START Available records

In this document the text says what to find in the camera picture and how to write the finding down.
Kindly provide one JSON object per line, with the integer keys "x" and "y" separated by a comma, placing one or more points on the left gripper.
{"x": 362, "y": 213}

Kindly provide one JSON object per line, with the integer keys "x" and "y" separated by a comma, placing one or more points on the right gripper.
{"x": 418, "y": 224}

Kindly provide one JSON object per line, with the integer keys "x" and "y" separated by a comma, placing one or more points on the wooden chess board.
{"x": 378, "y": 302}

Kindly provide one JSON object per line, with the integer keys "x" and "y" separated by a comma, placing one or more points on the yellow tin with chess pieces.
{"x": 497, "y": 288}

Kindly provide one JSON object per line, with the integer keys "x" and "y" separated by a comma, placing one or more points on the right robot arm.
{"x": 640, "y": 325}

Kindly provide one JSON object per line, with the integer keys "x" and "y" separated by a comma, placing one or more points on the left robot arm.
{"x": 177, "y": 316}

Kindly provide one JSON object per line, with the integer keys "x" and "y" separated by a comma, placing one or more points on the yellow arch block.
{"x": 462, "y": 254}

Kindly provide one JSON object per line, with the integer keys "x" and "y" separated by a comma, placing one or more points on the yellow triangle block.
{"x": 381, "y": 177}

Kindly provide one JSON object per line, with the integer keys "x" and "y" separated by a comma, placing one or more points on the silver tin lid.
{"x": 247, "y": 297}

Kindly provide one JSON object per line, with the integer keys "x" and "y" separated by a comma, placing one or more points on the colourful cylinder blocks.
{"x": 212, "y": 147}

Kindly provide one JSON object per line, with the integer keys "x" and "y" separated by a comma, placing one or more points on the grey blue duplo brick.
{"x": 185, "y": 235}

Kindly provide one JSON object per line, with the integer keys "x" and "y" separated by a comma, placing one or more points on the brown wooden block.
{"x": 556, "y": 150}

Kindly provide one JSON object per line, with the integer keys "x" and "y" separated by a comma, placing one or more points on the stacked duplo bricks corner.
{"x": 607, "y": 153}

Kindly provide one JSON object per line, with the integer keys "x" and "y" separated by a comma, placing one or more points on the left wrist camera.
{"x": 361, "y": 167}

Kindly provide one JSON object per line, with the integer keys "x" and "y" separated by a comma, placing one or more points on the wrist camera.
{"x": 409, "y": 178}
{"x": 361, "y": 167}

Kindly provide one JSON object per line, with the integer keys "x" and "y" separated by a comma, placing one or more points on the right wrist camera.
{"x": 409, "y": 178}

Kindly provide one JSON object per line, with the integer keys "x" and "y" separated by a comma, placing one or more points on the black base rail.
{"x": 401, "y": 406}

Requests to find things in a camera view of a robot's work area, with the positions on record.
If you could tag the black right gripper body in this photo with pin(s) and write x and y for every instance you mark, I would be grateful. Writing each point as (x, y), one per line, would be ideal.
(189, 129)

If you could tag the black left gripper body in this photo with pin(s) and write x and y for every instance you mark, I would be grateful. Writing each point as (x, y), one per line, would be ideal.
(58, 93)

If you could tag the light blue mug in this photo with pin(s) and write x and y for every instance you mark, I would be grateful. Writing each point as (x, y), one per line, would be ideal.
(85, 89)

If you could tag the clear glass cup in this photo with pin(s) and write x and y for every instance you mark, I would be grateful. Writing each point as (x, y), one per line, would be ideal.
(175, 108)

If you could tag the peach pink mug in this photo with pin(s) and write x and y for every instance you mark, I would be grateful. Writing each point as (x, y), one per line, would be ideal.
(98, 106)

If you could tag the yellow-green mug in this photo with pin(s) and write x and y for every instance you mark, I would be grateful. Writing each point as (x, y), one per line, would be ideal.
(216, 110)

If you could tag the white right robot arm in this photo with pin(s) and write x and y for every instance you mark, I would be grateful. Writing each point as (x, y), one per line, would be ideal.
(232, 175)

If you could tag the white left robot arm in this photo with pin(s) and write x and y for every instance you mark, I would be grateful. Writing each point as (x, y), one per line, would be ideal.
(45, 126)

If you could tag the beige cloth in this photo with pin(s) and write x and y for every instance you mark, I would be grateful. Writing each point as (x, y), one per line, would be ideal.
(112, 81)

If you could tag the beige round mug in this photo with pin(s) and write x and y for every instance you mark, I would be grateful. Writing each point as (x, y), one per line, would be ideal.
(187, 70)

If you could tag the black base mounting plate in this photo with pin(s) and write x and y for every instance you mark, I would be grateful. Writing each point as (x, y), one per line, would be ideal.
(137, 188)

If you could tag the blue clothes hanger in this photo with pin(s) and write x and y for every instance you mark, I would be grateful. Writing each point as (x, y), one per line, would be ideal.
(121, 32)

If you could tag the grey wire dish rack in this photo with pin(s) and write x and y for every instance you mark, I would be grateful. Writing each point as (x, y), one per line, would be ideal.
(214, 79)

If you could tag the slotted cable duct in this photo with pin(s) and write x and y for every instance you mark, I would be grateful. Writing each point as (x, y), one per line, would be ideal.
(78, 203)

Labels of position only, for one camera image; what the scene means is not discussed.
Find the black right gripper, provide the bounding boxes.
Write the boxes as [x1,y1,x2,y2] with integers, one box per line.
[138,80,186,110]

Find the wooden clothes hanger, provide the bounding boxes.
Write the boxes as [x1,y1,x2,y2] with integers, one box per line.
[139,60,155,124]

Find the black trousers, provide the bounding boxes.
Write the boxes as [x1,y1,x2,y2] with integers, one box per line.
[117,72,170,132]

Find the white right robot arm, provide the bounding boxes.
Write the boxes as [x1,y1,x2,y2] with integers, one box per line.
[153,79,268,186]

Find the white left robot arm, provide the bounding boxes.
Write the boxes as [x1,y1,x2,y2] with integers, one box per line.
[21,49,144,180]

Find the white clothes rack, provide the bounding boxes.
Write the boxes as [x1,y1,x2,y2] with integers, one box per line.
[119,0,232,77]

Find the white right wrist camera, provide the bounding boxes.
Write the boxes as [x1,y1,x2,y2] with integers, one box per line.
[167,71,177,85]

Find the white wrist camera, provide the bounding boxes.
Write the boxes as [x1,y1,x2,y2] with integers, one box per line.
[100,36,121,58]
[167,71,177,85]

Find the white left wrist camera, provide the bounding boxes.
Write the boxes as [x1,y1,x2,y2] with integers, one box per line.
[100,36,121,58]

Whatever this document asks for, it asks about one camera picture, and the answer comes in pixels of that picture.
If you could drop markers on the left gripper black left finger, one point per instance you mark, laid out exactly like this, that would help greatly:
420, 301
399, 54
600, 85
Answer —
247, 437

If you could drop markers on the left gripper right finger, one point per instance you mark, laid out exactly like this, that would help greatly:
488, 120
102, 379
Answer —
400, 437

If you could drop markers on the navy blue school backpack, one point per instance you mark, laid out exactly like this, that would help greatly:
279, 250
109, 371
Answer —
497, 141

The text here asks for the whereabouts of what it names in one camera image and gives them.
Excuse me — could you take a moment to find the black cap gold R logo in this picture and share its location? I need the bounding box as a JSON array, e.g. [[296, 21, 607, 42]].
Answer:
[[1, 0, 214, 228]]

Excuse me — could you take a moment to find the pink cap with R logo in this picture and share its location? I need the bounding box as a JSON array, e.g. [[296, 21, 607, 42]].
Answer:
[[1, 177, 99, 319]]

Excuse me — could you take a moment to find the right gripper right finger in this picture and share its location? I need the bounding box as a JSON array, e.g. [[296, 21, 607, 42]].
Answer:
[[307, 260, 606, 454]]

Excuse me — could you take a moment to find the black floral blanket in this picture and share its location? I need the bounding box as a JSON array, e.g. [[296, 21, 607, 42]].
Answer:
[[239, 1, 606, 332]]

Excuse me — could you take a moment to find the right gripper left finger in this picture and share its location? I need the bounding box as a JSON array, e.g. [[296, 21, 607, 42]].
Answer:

END Available records

Instructions for the task: Copy out each record, keeping every word as it is.

Output of the task:
In this document the text says what to find in the camera picture and how to write the finding down.
Kindly provide one JSON object per line, with the integer keys "x" and "y" separated by a comma, placing one or more points on the left gripper.
{"x": 362, "y": 213}

Kindly provide one JSON object per line, with the integer keys "x" and "y" separated by a comma, placing one or more points on the right gripper.
{"x": 418, "y": 224}

Kindly provide one JSON object per line, with the integer keys "x" and "y" separated by a comma, placing one or more points on the wooden chess board.
{"x": 378, "y": 302}

Kindly provide one JSON object per line, with the integer keys "x" and "y" separated by a comma, placing one or more points on the yellow tin with chess pieces.
{"x": 497, "y": 288}

Kindly provide one JSON object per line, with the integer keys "x" and "y" separated by a comma, placing one or more points on the right robot arm.
{"x": 640, "y": 325}

Kindly provide one JSON object per line, with the integer keys "x" and "y" separated by a comma, placing one or more points on the left robot arm.
{"x": 177, "y": 316}

Kindly provide one JSON object per line, with the integer keys "x" and "y" separated by a comma, placing one or more points on the yellow arch block.
{"x": 462, "y": 254}

Kindly provide one JSON object per line, with the integer keys "x" and "y" separated by a comma, placing one or more points on the yellow triangle block.
{"x": 381, "y": 177}

Kindly provide one JSON object per line, with the integer keys "x" and "y" separated by a comma, placing one or more points on the silver tin lid.
{"x": 247, "y": 297}

Kindly provide one JSON object per line, with the integer keys "x" and "y" separated by a comma, placing one or more points on the colourful cylinder blocks.
{"x": 212, "y": 147}

Kindly provide one JSON object per line, with the integer keys "x" and "y" separated by a comma, placing one or more points on the grey blue duplo brick.
{"x": 185, "y": 235}

Kindly provide one JSON object per line, with the integer keys "x" and "y" separated by a comma, placing one or more points on the brown wooden block.
{"x": 556, "y": 150}

Kindly provide one JSON object per line, with the integer keys "x" and "y" separated by a comma, placing one or more points on the stacked duplo bricks corner.
{"x": 607, "y": 153}

Kindly provide one JSON object per line, with the integer keys "x" and "y" separated by a comma, placing one or more points on the left wrist camera.
{"x": 361, "y": 167}

Kindly provide one JSON object per line, with the integer keys "x" and "y" separated by a comma, placing one or more points on the wrist camera.
{"x": 409, "y": 178}
{"x": 361, "y": 167}

Kindly provide one JSON object per line, with the integer keys "x" and "y" separated by a comma, placing one or more points on the right wrist camera.
{"x": 409, "y": 178}

Kindly provide one JSON object per line, with the integer keys "x" and "y" separated by a comma, placing one or more points on the black base rail.
{"x": 401, "y": 406}

Requests to find things in a camera view of a robot's work area, with the positions on record.
If you could tag the black right gripper body in this photo with pin(s) and write x and y for every instance you mark, I would be grateful. Writing each point as (x, y), one per line, would be ideal.
(189, 129)

If you could tag the black left gripper body in this photo with pin(s) and write x and y for every instance you mark, I would be grateful. Writing each point as (x, y), one per line, would be ideal.
(58, 93)

If you could tag the light blue mug in this photo with pin(s) and write x and y for every instance you mark, I would be grateful. Writing each point as (x, y), one per line, would be ideal.
(85, 89)

If you could tag the clear glass cup in this photo with pin(s) and write x and y for every instance you mark, I would be grateful. Writing each point as (x, y), one per line, would be ideal.
(175, 108)

If you could tag the peach pink mug in this photo with pin(s) and write x and y for every instance you mark, I would be grateful. Writing each point as (x, y), one per line, would be ideal.
(98, 106)

If you could tag the yellow-green mug in this photo with pin(s) and write x and y for every instance you mark, I would be grateful. Writing each point as (x, y), one per line, would be ideal.
(216, 110)

If you could tag the white right robot arm in this photo with pin(s) and write x and y for every instance you mark, I would be grateful. Writing each point as (x, y), one per line, would be ideal.
(232, 175)

If you could tag the white left robot arm in this photo with pin(s) and write x and y for every instance you mark, I would be grateful. Writing each point as (x, y), one per line, would be ideal.
(45, 126)

If you could tag the beige cloth in this photo with pin(s) and write x and y for every instance you mark, I would be grateful. Writing each point as (x, y), one per line, would be ideal.
(112, 81)

If you could tag the beige round mug in this photo with pin(s) and write x and y for every instance you mark, I would be grateful. Writing each point as (x, y), one per line, would be ideal.
(187, 70)

If you could tag the black base mounting plate in this photo with pin(s) and write x and y for every instance you mark, I would be grateful. Writing each point as (x, y), one per line, would be ideal.
(137, 188)

If you could tag the blue clothes hanger in this photo with pin(s) and write x and y for every instance you mark, I would be grateful. Writing each point as (x, y), one per line, would be ideal.
(121, 32)

If you could tag the grey wire dish rack in this photo with pin(s) and write x and y for every instance you mark, I would be grateful. Writing each point as (x, y), one per line, would be ideal.
(214, 79)

If you could tag the slotted cable duct in this photo with pin(s) and write x and y for every instance you mark, I would be grateful. Writing each point as (x, y), one per line, would be ideal.
(78, 203)

Labels of position only, for one camera image; what the scene means is not discussed.
Find the black right gripper, provide the bounding boxes.
Write the boxes as [x1,y1,x2,y2] with integers, one box per line.
[138,80,186,110]

Find the wooden clothes hanger, provide the bounding boxes.
Write the boxes as [x1,y1,x2,y2] with integers, one box per line.
[139,60,155,124]

Find the black trousers, provide the bounding boxes.
Write the boxes as [x1,y1,x2,y2] with integers, one box per line.
[117,72,170,132]

Find the white right robot arm, provide the bounding boxes.
Write the boxes as [x1,y1,x2,y2] with integers, one box per line.
[153,79,268,186]

Find the white left robot arm, provide the bounding boxes.
Write the boxes as [x1,y1,x2,y2] with integers, one box per line.
[21,49,144,180]

Find the white clothes rack, provide the bounding boxes.
Write the boxes as [x1,y1,x2,y2] with integers, one box per line.
[119,0,232,77]

Find the white right wrist camera, provide the bounding boxes.
Write the boxes as [x1,y1,x2,y2] with integers, one box per line.
[167,71,177,85]

Find the white wrist camera, provide the bounding boxes.
Write the boxes as [x1,y1,x2,y2] with integers, one box per line.
[100,36,121,58]
[167,71,177,85]

Find the white left wrist camera, provide the bounding boxes.
Write the boxes as [x1,y1,x2,y2] with integers, one box per line.
[100,36,121,58]

Whatever this document asks for, it asks about one camera picture, and the answer comes in pixels of that picture.
If you could drop markers on the left gripper black left finger, one point per instance you mark, laid out exactly like this, that would help greatly:
420, 301
399, 54
600, 85
Answer —
247, 437

If you could drop markers on the left gripper right finger, one point per instance you mark, laid out exactly like this, that would help greatly:
488, 120
102, 379
Answer —
400, 437

If you could drop markers on the navy blue school backpack, one point per instance you mark, laid out exactly like this, that would help greatly:
279, 250
109, 371
Answer —
497, 141

The text here asks for the whereabouts of what it names in one camera image and gives them.
Excuse me — could you take a moment to find the black cap gold R logo in this picture and share its location? I need the bounding box as a JSON array, e.g. [[296, 21, 607, 42]].
Answer:
[[1, 0, 214, 228]]

Excuse me — could you take a moment to find the pink cap with R logo in this picture and share its location? I need the bounding box as a JSON array, e.g. [[296, 21, 607, 42]].
Answer:
[[1, 177, 99, 319]]

Excuse me — could you take a moment to find the right gripper right finger in this picture and share its location? I need the bounding box as a JSON array, e.g. [[296, 21, 607, 42]].
Answer:
[[307, 260, 606, 454]]

Excuse me — could you take a moment to find the black floral blanket in this picture and share its location? I need the bounding box as a JSON array, e.g. [[296, 21, 607, 42]].
Answer:
[[239, 1, 606, 332]]

Excuse me — could you take a moment to find the right gripper left finger in this picture and share its location? I need the bounding box as a JSON array, e.g. [[296, 21, 607, 42]].
Answer:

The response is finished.